WORK REQUEST —
Output only the lines of the entries that follow, starting at the one with "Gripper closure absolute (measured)" and running down to the one with "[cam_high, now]", both included and unchanged.

(Records from a dataset)
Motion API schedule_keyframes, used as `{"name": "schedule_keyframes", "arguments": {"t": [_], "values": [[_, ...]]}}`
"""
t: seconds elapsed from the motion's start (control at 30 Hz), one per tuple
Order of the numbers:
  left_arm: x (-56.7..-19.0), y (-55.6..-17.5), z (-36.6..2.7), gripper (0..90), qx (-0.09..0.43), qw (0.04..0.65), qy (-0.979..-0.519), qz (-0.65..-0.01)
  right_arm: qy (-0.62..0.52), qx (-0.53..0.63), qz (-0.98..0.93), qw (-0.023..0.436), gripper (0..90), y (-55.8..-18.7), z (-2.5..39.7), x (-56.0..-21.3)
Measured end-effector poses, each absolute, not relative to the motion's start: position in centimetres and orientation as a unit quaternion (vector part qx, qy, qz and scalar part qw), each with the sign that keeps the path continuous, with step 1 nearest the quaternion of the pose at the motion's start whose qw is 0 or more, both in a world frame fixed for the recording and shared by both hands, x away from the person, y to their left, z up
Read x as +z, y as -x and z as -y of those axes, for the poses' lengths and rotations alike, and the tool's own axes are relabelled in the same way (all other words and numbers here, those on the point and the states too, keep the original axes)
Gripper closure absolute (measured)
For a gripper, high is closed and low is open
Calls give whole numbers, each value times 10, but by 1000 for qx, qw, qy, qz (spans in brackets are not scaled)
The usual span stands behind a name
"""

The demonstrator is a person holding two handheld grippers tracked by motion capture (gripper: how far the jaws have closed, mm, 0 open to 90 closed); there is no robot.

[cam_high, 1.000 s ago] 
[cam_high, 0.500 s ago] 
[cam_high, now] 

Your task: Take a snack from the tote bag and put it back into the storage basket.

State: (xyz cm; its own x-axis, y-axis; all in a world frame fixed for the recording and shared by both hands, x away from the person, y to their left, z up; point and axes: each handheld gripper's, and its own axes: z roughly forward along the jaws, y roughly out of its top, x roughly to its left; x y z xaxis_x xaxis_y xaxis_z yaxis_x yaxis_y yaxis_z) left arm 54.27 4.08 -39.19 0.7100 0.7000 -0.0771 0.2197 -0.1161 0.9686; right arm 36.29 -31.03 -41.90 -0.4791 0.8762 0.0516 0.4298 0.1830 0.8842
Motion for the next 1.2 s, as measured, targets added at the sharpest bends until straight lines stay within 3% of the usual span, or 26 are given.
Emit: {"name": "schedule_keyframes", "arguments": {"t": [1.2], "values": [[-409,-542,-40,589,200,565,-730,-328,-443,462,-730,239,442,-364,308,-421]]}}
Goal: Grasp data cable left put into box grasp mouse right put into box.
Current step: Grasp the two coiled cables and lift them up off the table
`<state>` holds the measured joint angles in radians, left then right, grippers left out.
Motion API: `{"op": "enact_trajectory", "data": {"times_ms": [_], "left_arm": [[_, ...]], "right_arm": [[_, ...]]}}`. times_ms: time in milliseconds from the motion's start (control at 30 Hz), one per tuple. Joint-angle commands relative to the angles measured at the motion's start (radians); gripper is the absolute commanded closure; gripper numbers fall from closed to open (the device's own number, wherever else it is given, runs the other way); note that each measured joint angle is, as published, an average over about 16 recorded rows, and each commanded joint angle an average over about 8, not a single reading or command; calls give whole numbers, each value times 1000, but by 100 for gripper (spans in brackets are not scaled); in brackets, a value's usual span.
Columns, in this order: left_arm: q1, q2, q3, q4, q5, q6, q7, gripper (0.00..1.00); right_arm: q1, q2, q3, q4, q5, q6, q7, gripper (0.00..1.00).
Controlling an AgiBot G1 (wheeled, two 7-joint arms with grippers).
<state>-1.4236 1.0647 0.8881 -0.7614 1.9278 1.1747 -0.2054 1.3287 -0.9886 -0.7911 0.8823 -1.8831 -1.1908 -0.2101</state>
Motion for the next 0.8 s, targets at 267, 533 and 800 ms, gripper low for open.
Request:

RESULT —
Gripper closure absolute (measured)
For a gripper, high is closed and low is open
Calls give whole numbers, each value times 10, but by 1000 for qx, qw, qy, qz (spans in brackets are not scaled)
The usual span stands behind a name
"""

The demonstrator is a person holding two handheld grippers tracked by motion capture (gripper: how far the jaws have closed, mm, 0 open to 90 closed); there is no robot.

[cam_high, 1.000 s ago] 
[cam_high, 0.500 s ago] 
[cam_high, now] 

No further output remains for this exercise.